Develop Smaller Speech Recognition Models with NVIDIA’s NeMo Framework

Originally published at: Develop Smaller Speech Recognition Models with NVIDIA’s NeMo Framework | NVIDIA Technical Blog

As computers and other personal devices have become increasingly prevalent, interest in conversational AI has grown due to its multitude of potential applications in a variety of situations. Each conversational AI framework is comprised of several more basic modules such as automatic speech recognition (ASR), and the models for these need to be lightweight in…

For all the talk about the edge, the article fails to describe inference times or edge hardware requirements. Does it run on jetson nano? Rasberri pi? How much ram? Etc

Yes, QuartzNet inference in NeMo does run on Jetson Nano. We never tried Rasberri pi though. Note that QuartzNet is an architecture - e.g. QuartzNet15x5 has B=15 blocks with R=5 sub-blocks within each block. See https://nvidia.github.io/Ne... . To lessen memory footprint you can chose to have less blocks and/or subblocks, but then you will have to re-train yourself. Another (very effective) way to reduce memory footprint is to give it audio in shorter segments.

Can I make an inference using NeMo on wav2letter? Does the library have methods to do it?

We don't have wav2letter model in NeMo, but Jasper model is similar to it

Sorry I did not explain myself correctly.

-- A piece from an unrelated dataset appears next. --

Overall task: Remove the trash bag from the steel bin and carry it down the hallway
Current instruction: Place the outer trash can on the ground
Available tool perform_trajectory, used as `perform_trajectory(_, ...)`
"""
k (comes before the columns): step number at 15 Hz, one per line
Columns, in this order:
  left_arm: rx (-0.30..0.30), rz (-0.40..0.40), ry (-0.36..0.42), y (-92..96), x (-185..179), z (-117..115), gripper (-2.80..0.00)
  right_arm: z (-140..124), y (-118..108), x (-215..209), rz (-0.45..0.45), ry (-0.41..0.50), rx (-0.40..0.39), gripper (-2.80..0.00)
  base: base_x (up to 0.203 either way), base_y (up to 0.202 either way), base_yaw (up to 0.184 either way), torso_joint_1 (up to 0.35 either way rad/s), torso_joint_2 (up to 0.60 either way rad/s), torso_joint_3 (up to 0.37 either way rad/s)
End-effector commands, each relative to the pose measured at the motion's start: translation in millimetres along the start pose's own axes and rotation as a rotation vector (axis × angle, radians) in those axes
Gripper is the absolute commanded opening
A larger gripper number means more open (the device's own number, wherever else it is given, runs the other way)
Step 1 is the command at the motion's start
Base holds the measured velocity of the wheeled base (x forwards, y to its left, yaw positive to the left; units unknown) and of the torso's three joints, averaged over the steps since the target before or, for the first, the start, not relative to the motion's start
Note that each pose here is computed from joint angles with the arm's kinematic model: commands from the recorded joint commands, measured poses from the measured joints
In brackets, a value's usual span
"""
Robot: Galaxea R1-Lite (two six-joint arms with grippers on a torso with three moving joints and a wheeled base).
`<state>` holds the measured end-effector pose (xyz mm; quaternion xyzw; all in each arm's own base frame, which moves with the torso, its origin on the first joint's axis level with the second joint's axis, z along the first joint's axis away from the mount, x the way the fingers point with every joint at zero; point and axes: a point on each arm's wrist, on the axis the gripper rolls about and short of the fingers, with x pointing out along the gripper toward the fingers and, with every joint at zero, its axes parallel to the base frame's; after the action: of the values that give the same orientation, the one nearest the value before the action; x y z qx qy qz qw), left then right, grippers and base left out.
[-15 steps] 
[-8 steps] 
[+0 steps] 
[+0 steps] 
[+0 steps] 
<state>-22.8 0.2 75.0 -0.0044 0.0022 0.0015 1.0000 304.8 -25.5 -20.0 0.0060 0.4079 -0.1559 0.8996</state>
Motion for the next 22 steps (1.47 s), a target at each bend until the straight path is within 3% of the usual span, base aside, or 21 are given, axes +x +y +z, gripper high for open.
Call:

I was referring to if the NeMo library has methods to make inference with a model?

yes. we also provide high-quality pre-trained checkpoints for QuartzNet

Take a look at https://github.com/NVIDIA/N...

I have a question about retraining the NeMo QuartzNet 15x5. I would like to re-train on my own data set, but I don’t know any information, for example, what is the minimum and maximum size of the audio that QuartzNet 15x5 supports? What are the formats that QuartzNet 15x5 supports apart from wav?

There’s no set minimum or maximum audio length for training (other than what’s limited by your GPU memory), but we tend to use a rule of thumb of 0.1s to around 17s.

As for other formats, this PR introduced support for additional audio formats (including MP3, Ogg, etc.) via Pydub. Wav is the most well-tested audio format, so please let us know if you run into bugs/problems with any other formats by opening an issue.

1 Like

Hello everyone,

Per “QuartzNet replaces Jasper’s 1D convolutions with 1D time-channel separable convolutions, which use many fewer parameters.”, what is the exact difference between the two? I might’ve gotten this wrong but 1D time-channel separable convolutions is basically two 1D convolutions with respect to time and channel, right? However, what about the regular 1D convolutions? What does it consist of?

Also,

…with five blocks that repeat fifteen times plus four additional convolutional layers

should be “…with five blocks that repeat three times with five subblock plus four additional convolutional layers”, right?

Thanks in advance!

Hi! 1D convolutions and 1D time-channel separable convolutions perform a roughly comparable operation (across time and channel of the input), but the latter splits it into two steps to save on parameters.

In a normal 1D convolution, you’ll have K*c_in*c_out params since you need c_out kernels for every input channel c_in, multiplied by the number of params in the kernel.

In a 1D time-channel separable convolution, we do the 1D convolution across each channel separately (c_in*K params), then a pointwise convolution for each time frame across all channels (c_in*c_out params), for a total of c_in*K + c_in*c_out parameters. It’s a little messy to try to explain without any images, so here’s a diagram I made a while ago that might help visualize this:

Re the 15, yep, that’s a typo… That should be five blocks that repeat three times each.

It’s been a few years and things are fuzzier than I’d like, but hopefully this helps!